* What the task requires *
Write out exactly the lines of the entries below from the one holding "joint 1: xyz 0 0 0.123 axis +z" to the one holding "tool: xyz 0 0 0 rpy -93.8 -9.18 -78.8", inclusive, and leave out all other lines.

──────── Given records ────────

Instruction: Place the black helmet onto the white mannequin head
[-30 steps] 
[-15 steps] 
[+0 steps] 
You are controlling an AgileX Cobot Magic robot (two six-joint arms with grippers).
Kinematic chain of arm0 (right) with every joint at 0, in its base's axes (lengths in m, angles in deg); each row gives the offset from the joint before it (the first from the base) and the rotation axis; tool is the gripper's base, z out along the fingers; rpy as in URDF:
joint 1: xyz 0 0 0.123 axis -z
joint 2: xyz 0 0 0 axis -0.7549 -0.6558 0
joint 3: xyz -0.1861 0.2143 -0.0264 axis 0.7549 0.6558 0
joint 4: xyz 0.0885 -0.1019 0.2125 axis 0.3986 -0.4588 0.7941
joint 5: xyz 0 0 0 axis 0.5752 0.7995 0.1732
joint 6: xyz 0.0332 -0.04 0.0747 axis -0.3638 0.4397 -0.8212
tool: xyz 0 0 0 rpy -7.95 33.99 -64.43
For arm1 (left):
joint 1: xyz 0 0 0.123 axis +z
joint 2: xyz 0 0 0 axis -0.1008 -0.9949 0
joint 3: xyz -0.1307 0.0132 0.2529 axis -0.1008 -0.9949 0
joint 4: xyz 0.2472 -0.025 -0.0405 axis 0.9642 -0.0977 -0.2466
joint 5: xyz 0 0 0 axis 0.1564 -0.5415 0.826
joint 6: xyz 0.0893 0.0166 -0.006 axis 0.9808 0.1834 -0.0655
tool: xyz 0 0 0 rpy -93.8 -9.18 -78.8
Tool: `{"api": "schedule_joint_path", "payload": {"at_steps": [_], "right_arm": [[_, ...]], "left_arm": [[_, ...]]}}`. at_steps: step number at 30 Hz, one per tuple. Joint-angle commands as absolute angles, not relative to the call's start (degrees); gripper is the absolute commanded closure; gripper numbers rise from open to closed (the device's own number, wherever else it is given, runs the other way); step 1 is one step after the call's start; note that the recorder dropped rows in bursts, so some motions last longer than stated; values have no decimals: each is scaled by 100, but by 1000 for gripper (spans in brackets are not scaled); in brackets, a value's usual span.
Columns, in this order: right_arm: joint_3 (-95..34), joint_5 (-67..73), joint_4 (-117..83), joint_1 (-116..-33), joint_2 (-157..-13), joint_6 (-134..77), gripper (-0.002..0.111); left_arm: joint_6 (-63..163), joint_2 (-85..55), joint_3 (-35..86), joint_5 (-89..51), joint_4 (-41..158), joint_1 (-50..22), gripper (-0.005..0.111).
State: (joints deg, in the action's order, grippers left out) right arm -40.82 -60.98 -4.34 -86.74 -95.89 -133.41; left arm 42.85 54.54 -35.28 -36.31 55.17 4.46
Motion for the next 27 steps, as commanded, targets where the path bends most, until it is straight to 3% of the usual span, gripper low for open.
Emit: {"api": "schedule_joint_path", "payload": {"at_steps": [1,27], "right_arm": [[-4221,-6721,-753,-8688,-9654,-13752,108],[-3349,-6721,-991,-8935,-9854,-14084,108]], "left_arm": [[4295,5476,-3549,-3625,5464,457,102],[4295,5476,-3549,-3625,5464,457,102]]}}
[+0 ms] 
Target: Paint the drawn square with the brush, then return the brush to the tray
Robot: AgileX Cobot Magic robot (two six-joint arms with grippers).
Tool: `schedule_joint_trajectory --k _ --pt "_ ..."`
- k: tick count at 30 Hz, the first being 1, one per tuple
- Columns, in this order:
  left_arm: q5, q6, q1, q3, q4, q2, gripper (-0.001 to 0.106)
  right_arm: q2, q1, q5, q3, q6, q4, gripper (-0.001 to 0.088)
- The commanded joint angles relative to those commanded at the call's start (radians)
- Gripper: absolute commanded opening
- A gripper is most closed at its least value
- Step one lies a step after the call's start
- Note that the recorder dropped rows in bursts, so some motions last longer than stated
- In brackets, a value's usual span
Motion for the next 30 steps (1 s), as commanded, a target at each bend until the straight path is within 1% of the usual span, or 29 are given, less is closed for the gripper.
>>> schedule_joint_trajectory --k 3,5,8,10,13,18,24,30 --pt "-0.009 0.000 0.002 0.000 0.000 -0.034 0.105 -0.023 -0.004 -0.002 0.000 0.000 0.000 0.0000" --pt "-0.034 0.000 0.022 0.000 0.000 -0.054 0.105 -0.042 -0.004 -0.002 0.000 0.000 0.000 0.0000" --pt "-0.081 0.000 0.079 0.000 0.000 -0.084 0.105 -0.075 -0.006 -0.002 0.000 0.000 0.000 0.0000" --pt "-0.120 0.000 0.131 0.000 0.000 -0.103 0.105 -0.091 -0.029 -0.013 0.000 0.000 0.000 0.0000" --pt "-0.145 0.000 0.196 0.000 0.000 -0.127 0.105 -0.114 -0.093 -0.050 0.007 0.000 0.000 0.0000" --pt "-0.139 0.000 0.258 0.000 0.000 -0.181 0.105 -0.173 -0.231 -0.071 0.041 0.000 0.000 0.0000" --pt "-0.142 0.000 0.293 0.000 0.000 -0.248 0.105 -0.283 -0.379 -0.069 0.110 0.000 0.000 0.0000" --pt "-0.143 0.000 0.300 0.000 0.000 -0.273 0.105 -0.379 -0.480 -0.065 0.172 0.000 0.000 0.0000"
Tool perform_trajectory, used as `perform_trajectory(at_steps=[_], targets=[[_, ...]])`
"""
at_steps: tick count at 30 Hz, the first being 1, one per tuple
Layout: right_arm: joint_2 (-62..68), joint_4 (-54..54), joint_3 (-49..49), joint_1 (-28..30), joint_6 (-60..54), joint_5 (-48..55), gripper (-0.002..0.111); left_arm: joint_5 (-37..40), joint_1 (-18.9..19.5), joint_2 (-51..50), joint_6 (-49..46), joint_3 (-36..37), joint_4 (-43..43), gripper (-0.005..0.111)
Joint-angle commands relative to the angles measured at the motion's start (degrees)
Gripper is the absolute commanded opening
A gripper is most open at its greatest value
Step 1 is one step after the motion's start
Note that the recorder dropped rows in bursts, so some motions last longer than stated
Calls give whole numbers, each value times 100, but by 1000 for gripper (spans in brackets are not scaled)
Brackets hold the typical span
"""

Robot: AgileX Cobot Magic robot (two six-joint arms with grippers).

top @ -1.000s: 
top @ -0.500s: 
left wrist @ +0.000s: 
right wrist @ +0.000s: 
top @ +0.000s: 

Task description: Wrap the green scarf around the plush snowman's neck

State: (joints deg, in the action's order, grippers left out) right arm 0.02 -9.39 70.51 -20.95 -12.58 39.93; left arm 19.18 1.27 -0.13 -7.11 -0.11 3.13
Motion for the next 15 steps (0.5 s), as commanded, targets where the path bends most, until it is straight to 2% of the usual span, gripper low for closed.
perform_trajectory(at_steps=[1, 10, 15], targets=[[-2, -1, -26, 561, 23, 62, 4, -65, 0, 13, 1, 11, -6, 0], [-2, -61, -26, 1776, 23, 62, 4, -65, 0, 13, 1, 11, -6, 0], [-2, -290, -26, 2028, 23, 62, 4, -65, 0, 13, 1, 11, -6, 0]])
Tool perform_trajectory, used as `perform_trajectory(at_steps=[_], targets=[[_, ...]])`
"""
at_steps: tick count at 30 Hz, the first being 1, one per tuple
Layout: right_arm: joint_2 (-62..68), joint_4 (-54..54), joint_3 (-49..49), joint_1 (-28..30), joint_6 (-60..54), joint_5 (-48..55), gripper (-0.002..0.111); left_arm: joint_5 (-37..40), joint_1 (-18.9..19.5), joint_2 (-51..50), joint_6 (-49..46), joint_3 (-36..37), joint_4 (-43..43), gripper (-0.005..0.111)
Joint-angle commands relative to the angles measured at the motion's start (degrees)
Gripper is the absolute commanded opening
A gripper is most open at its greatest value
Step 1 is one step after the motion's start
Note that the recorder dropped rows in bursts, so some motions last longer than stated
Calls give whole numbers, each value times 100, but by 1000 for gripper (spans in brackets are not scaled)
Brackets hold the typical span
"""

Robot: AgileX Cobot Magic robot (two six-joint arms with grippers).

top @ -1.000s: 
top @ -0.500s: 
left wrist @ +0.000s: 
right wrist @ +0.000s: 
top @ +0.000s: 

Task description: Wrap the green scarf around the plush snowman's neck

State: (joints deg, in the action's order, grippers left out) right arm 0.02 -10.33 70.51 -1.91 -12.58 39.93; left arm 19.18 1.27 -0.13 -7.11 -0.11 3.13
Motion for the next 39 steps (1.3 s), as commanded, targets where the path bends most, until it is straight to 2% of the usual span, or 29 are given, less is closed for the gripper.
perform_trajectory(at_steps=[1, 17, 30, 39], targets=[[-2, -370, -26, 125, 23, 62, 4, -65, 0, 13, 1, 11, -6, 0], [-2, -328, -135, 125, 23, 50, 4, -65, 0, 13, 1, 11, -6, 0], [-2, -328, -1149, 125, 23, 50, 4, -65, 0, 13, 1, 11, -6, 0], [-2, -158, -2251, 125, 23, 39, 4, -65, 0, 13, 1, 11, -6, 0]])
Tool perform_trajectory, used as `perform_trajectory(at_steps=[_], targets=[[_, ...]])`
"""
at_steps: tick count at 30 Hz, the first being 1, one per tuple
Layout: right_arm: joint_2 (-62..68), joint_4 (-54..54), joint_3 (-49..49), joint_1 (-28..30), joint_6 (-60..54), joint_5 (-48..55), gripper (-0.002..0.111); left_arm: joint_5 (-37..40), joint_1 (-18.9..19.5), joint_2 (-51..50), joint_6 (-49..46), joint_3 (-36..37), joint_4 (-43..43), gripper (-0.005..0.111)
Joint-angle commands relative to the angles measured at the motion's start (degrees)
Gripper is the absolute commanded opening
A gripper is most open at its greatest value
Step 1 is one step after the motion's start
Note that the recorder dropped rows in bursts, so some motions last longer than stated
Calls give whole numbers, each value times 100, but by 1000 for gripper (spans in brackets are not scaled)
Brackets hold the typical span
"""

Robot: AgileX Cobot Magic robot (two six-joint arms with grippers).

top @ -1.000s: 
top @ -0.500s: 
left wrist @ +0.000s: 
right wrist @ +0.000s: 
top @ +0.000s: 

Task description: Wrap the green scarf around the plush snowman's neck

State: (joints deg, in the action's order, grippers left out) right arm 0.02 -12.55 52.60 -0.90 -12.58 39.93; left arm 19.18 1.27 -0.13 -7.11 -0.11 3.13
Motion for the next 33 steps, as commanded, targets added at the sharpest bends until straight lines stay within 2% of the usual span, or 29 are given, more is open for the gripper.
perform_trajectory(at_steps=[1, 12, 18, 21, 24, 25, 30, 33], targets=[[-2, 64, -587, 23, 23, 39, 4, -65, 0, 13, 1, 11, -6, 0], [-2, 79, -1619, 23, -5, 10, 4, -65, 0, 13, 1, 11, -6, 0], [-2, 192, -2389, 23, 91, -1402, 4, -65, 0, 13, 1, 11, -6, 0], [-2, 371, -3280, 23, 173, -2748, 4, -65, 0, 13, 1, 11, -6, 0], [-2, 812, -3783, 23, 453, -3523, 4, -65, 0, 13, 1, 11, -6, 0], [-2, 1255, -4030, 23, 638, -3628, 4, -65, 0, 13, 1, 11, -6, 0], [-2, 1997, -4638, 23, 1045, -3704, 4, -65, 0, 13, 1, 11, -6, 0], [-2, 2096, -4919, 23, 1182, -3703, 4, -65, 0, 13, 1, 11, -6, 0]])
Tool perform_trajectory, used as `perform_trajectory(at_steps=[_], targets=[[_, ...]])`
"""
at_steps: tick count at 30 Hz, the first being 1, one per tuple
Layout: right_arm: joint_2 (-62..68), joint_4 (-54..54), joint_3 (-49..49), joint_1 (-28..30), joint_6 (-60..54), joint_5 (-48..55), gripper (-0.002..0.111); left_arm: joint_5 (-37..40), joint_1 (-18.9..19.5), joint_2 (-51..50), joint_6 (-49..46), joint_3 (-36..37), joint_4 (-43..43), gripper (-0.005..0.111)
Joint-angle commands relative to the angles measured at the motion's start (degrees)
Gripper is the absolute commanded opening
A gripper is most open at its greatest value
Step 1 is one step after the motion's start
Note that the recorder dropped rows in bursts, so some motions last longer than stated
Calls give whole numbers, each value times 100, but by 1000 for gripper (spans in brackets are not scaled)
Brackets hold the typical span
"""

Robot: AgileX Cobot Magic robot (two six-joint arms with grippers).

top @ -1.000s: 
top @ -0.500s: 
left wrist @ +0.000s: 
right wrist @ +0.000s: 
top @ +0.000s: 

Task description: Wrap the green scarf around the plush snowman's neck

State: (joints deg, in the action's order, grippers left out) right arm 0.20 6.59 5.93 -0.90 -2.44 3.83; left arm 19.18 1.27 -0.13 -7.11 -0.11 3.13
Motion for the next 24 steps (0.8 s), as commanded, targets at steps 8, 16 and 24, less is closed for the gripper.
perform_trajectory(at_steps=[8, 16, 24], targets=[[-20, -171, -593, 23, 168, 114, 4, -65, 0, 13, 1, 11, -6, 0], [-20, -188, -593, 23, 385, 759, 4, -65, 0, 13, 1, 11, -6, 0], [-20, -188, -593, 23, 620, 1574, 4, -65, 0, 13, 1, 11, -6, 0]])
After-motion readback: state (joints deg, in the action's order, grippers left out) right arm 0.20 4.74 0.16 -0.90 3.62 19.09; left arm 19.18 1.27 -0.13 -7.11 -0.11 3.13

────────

* Exercise solution *
joint 1: xyz 0 0 0.123 axis +z
joint 2: xyz 0 0 0 axis -0.1008 -0.9949 0
joint 3: xyz -0.1307 0.0132 0.2529 axis -0.1008 -0.9949 0
joint 4: xyz 0.2472 -0.025 -0.0405 axis 0.9642 -0.0977 -0.2466
joint 5: xyz 0 0 0 axis 0.1564 -0.5415 0.826
joint 6: xyz 0.0893 0.0166 -0.006 axis 0.9808 0.1834 -0.0655
tool: xyz 0 0 0 rpy -93.8 -9.18 -78.8

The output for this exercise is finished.